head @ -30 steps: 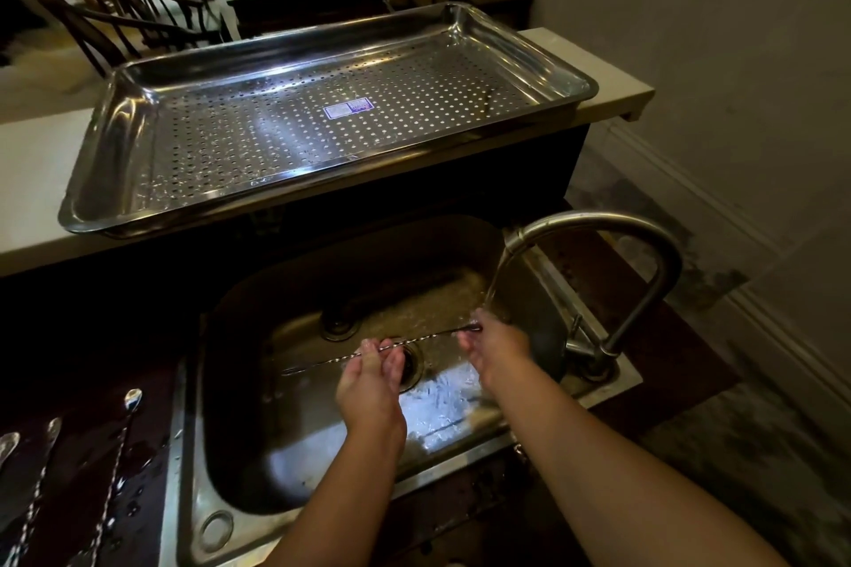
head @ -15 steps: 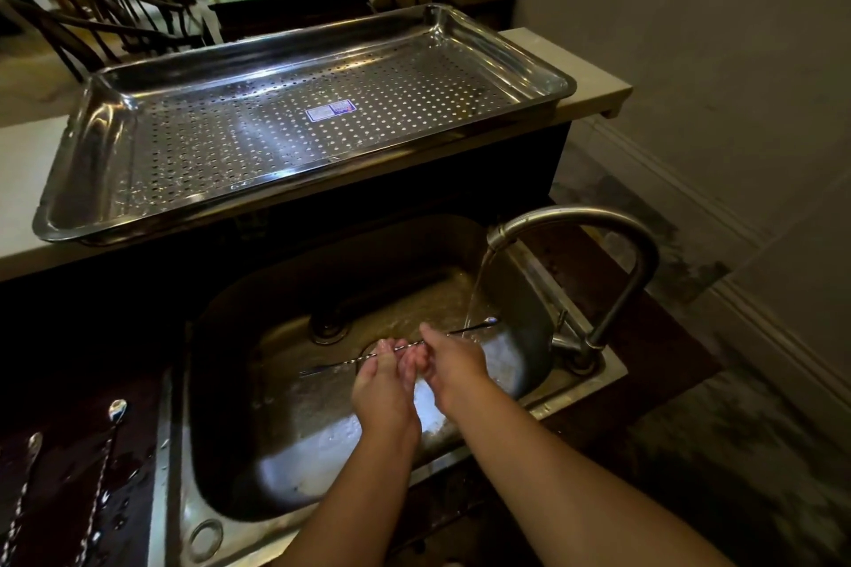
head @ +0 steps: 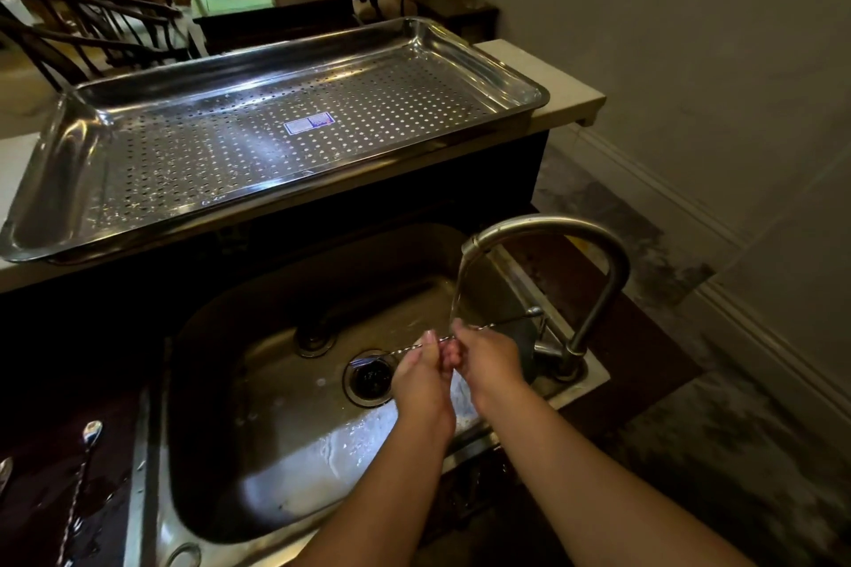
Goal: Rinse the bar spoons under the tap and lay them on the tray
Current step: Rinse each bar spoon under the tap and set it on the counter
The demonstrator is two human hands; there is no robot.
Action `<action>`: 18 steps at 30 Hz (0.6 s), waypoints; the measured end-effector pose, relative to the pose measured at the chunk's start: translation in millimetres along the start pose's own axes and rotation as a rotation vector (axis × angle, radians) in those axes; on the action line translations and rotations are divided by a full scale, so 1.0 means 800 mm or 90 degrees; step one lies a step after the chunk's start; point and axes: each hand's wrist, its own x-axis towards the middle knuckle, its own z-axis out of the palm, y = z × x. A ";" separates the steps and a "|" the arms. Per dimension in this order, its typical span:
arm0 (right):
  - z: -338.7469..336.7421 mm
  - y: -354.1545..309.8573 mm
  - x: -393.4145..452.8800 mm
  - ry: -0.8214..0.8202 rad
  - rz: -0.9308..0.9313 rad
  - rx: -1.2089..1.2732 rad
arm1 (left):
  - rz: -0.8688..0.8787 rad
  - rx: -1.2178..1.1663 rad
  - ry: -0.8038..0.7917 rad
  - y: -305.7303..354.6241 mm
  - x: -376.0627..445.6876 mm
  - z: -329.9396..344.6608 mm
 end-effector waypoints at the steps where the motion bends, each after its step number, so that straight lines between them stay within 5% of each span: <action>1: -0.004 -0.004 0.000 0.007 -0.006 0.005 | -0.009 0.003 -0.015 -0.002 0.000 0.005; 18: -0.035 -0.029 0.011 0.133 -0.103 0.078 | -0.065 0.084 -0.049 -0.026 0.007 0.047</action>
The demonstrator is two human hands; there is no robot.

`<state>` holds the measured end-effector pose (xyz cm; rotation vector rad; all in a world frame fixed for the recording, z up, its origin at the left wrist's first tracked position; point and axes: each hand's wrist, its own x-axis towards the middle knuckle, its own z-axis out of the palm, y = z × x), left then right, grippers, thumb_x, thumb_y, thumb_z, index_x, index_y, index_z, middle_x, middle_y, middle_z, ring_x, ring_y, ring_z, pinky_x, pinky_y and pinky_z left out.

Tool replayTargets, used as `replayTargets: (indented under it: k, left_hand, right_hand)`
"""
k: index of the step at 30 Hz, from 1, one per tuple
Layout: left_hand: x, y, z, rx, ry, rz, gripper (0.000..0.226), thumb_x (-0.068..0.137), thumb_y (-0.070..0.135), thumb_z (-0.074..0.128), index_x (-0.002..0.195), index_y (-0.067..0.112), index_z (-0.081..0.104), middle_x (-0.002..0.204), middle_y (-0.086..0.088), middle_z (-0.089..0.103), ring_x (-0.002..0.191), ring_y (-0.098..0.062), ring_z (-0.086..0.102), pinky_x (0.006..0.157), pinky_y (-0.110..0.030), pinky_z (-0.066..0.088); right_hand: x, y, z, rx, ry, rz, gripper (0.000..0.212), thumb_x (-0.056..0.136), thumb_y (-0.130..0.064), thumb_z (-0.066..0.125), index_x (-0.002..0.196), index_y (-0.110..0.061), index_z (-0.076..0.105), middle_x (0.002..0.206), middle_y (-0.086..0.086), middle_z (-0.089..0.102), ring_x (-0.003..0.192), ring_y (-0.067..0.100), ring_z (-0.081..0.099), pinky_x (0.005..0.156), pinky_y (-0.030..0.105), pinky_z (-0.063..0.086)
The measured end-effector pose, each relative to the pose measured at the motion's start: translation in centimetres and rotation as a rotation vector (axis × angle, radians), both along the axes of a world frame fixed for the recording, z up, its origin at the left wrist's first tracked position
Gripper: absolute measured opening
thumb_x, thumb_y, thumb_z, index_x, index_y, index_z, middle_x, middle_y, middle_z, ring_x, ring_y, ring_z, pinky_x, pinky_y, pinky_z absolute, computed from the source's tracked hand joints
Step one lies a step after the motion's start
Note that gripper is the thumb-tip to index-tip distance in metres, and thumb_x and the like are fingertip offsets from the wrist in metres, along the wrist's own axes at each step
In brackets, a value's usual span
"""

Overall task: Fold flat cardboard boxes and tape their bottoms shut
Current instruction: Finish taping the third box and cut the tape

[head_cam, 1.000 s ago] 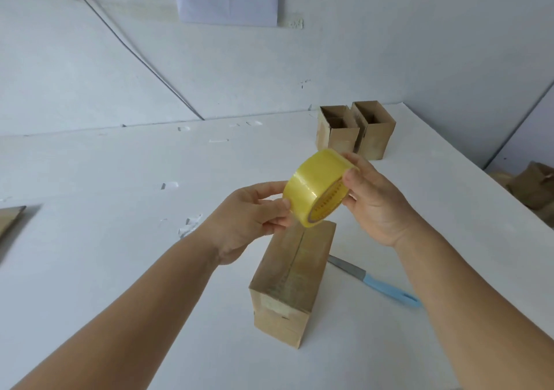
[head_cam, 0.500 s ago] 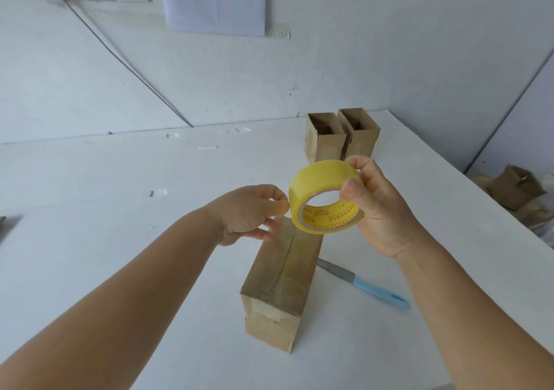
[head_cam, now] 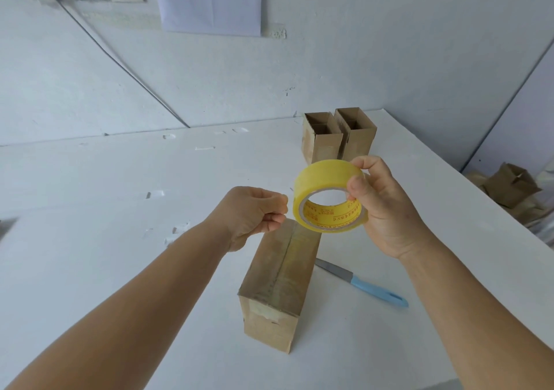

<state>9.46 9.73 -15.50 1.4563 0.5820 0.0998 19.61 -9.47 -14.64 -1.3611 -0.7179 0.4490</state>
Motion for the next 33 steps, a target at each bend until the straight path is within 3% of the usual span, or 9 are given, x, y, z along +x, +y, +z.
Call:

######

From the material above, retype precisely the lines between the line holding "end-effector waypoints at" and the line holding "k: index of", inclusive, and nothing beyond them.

 end-effector waypoints at the steps where the motion bends, each after its step number, so that straight lines between them stay within 5% of each span: <action>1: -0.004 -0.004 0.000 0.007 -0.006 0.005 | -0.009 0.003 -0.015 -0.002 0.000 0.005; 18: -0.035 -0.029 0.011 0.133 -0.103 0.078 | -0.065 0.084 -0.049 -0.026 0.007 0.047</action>
The demonstrator is two human hands; there is no robot.

`<state>` holds the measured end-effector pose (xyz cm; rotation vector rad; all in a world frame fixed for the recording, z up, its origin at the left wrist's first tracked position; point and axes: each hand's wrist, its own x-axis towards the middle knuckle, its own z-axis out of the palm, y = z × x), left then right, grippers, thumb_x, thumb_y, thumb_z, index_x, index_y, index_z, middle_x, middle_y, middle_z, ring_x, ring_y, ring_z, pinky_x, pinky_y and pinky_z left out.

Tool replayTargets, used as `replayTargets: (indented under it: k, left_hand, right_hand)`
"""
k: index of the step at 30 Hz, from 1, one per tuple

The response is finished, and the exercise is complete.